SO - BAB 7

28.1K 2.4K 45
                                    

2X!

Vote dan komentar ya!

Diana mengepak boks terakhir dan menutupnya dengan solatip. Segalanya telah siap, barang-barangnya sudah masuk ke dalam boks, agen pengiriman sudah datang, dan uang telah ia kantongi. Namun satu hal yang menjadi kekhawatirannya, ia belum juga mendapat balasan telepon dari keluarga almarhum ibunya yang berada di luar kota. Diana telah sebisa mungkin menghubungi bibinya sejak sebulan yang lalu, untuk memberitahu bahwa sementara Diana akan menumpang sampai ia bisa mandiri. Tapi tak ada balasan. Diana telah menunggu sekian lama dan bersabar hingga batas tenggang waktunya menempati toko sekaligus rumahnya ini, tapi nihil. Besok adalah hari di mana Diana harus angkat kaki dari tempat ini dan Diana tak ingin menyusahkan petugas hanya untuk menarik keluar barang-barangnya secara paksa.

Diana telah mengantongi alamat yang pernah ayahnya tinggalkan jika Diana sesuatu terjadi, namun sejak kematian ibunya―saat usia Diana masih dua belas tahun, ia memang tak pernah lagi bertemu dengan bibinya itu. Wanita itu bahkan tak datang saat pemakaman ayahnya dua tahun lalu.

Diana ragu, namun ia tak punya jalan lain. Ia tak mungkin bertahan di kota besar seperti Jakarta dengan uangnya sekarang. Ia tak akan bisa membangun usahanya lagi di sini. Mungkin ia akan datang ke alamat itu dan sisanya sama sekali belum terpikirkan oleh Diana.

"Ada lagi yang harus diangkat?" tanya seorang petugas pengantar yang memecah lamunan Diana.

Diana mengamati tempatnya berdiri sekarang. Kosong. Tak ada lagi oven atau meja yang biasa ia dan ayahnya gunakan untuk membuat adonan.
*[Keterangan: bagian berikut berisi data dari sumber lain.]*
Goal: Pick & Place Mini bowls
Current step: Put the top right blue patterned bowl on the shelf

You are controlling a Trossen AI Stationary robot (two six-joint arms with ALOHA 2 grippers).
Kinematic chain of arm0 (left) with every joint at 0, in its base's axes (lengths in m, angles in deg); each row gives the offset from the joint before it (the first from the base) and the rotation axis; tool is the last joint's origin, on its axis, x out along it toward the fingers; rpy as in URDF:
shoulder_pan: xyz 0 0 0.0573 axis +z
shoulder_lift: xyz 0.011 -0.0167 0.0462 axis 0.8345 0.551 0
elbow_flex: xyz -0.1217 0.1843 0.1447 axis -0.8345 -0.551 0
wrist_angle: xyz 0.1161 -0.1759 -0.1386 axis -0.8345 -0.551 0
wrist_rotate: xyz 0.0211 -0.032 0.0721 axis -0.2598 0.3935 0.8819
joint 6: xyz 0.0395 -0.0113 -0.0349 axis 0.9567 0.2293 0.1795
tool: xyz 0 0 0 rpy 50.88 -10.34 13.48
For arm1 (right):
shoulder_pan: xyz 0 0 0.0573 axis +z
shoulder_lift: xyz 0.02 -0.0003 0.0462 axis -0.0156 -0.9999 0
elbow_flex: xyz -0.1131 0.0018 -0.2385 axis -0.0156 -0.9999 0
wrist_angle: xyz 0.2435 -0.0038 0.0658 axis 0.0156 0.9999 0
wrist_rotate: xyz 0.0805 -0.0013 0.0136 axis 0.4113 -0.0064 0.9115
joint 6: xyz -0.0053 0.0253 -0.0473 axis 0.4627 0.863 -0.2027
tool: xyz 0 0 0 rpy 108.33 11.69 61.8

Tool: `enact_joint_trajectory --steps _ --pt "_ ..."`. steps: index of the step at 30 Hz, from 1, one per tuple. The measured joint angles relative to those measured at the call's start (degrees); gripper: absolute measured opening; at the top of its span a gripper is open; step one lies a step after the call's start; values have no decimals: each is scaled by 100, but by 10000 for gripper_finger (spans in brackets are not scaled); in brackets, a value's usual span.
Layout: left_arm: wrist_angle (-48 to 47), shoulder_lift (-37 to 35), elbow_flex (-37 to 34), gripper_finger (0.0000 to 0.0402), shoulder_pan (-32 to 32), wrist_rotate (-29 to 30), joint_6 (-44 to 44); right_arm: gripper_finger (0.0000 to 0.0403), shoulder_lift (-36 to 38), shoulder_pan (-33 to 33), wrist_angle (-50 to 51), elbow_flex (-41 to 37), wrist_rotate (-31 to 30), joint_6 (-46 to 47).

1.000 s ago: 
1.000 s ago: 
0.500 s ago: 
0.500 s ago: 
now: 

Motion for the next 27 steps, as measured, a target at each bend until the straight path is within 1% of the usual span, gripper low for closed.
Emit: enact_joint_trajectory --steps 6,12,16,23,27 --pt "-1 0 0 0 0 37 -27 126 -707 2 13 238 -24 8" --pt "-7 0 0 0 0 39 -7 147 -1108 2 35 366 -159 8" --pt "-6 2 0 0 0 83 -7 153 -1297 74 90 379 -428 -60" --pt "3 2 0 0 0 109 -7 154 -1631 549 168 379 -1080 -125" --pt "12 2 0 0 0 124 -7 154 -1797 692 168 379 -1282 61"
Tak ada lagi perlatan masak lainnya. Rumah dua tingkat ini telah menjadi saksi bisu dari kenangan yang Diana miliki bersama ayah dan ibunya, namun Diana memang tak punya cara lain ketika ayahnya sakit dan butuh uang untuk biaya perawatan.

Diana berharap suatu hari nanti bisa menebus kembali tempat ini, namun rasanya mimpi itu sangat jauh untuk teraih.

Diana mengangkat tas selempangnya dan menggeleng pada petugas yang menanti jawabannya. Pria seumuran Diana yang tengah menggunakan topi dengan logo agennya itu mengangguk paham, lalu meninggalkan Diana.

Mungkin inilah saatnya mengucapkan selamat tinggal pada rumahnya, istananya, yang meski sederhana tapi Diana mencintainya. Diana tidak repot-repot mengunci pintu toko yang tidak ia miliki lagi. Ia yakin petugas bank pasti memastikan semuanya beres besok. Namun betapa terkejutnya Diana ketika ia berbalik, ia menemukan sosok akrab yang tengah menatap tajam padanya.

"R-Ryan?" Diana tentu saja terbata karena terkejut. Namun ia tak mau menunjukkan sendu suasana hatinya saat ini pada pria baik hati di hadapannya, jadi Diana memasang senyuman cerah. "Hei! Kau di sini. Apakah kau kesiangan dan bos melarangmu masuk―oh, sial, aku lupa jika kau adalah bosnya. Jadi... apakah kau ke sini untuk sarapan? Maaf, tapi aku sudah pernah mengatakanmu soal hal itu, kan? Jadi tokonya hari ini tutup―"

"Hal sialan apa yang kau lakukan?!" geram pria itu memotong Diana. Ia menengok ke arah truk besar yang mengangkut barang-barangnya, petugas sedang mengecek barang-barang. "Kenapa mereka memasukkan semua barang yang ada di tokomu?"

Diana mengendikkan bahu. "Aku sudah pernah bilang bahwa tempat ini telah menjadi milik bank. Dan sekarang adalah saatnya."

"Kau tidak bilang jika itu terjadi lusa depan!" desis Ryan.

Jujur saja, Diana ketakutan. Ia tak mengerti mengapa pria ini terlihat sangat marah. Mungkin pria ini belum mendapatkan sarapannya dan merasa kesal karena tujuan sarapannya ternyata tutup dan tidak akan pernah buka lagi.

Ryan menggeleng seraya mendengus. Ia berjalan dengan langkah tegas menghampiri petugas yang sedang melakukan pengecekan. Ia mengeluarkan dompet dan menuliskan sesuatu pada kertas. Petugas itu hanya menatap bingung pada pria yang sedang bicara panjang lebar.